Die Senioren des Hauses können hier ihre Angehörigen empfangen. Die Beschäftigten der Einrichtung haben sich genau überlegt, wie der Ablauf sein muss: Angehörige melden ihren Besuch telefonisch mit genauer Zeitangabe an und kommen über einen Seiteneingang des Gartens auf das Gelände. Sie betreten das Heim nicht. Ist der Besucher in einem Teil der Besucherbox angekommen, begleiten Mitarbeiter des Hauses die mit Mundschutz ausgerüsteten alten Menschen zum Pavillon – auf die andere Seite der Plexiglasscheibe. "Wir bleiben immer dabei, das ist besonders bei Demenzkranken wichtig. So kommt es auf keinen Fall zu einem direkten Kontakt. Auch nicht in der Box", betont Birgit Koßmann.
Die Nachfrage sei sehr groß, deshalb sei der Zeitplan genau getaktet. "Pro Besuch planen wir 30 Minuten ein, mehr geht nicht." Denn bevor der nächste Gast kommt, müssen Bänke und Scheibe und alles andere im Häuschen mit einer Grundreinigung desinfiziert werden.

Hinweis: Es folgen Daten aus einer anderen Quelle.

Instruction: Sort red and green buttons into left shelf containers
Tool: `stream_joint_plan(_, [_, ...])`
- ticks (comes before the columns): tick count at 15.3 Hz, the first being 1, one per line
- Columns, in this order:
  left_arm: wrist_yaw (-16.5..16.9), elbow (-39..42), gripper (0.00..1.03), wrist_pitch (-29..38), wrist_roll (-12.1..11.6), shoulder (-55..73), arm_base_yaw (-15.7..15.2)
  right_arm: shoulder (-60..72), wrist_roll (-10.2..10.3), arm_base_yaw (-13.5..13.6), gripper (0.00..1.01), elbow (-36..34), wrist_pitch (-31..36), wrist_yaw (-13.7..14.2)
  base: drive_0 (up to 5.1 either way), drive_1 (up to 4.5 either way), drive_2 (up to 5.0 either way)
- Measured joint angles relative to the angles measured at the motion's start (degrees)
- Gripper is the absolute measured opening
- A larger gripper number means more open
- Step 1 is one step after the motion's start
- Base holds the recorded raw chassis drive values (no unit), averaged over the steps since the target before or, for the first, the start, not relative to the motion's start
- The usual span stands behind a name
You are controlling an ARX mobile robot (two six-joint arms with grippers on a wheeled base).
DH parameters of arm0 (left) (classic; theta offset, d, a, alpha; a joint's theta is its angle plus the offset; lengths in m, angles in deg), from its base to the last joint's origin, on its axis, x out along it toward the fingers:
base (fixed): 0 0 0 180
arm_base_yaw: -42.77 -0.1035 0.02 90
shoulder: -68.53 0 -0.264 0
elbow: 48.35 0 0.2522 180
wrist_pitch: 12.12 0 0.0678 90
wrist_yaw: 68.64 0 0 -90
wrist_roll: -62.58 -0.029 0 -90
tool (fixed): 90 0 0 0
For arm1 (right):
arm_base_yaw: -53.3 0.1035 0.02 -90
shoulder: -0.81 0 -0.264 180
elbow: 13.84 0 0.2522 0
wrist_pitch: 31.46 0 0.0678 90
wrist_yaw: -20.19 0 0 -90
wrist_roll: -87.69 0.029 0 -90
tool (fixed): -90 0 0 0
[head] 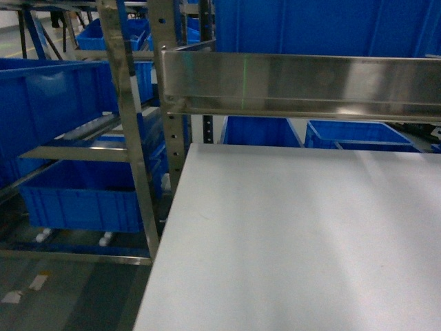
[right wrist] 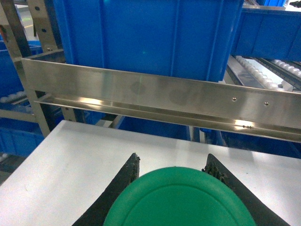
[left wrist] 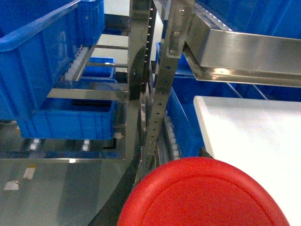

"Unser Besucher-Modell ist natürlich mit dem Gesundheitsamt abgestimmt", betont Arifah Genthner. "Aber wir sehen ja seit Tagen, wie viel Freude die Besuchsmöglichkeiten bereiten und wie gut es allen tut." Der Einsatz, so ist sie sich sicher, lohne sich allein schon deshalb. "Jetzt stehen die Angehörigen nicht mehr vor der Tür und brüllen zum Fenster rauf, um ihre Eltern zu sprechen." Jetzt sehen sie sich wieder von Angesicht zu Angesicht und könnten sich fast normal unterhalten. "Hand auf Hand, nur die Plexiglasscheibe dazwischen. Es sind manchmal herzzerreißende Szenen", seufzen die beiden Mitarbeiterinnen der ASB-Senioreneinrichtung. Und wünschen sich, dass ihre Idee – die Umsetzung kostete rund 600 Euro und zwei Tage Handwerkerarbeit – viele Nachahmer bei anderen Einrichtungen findet.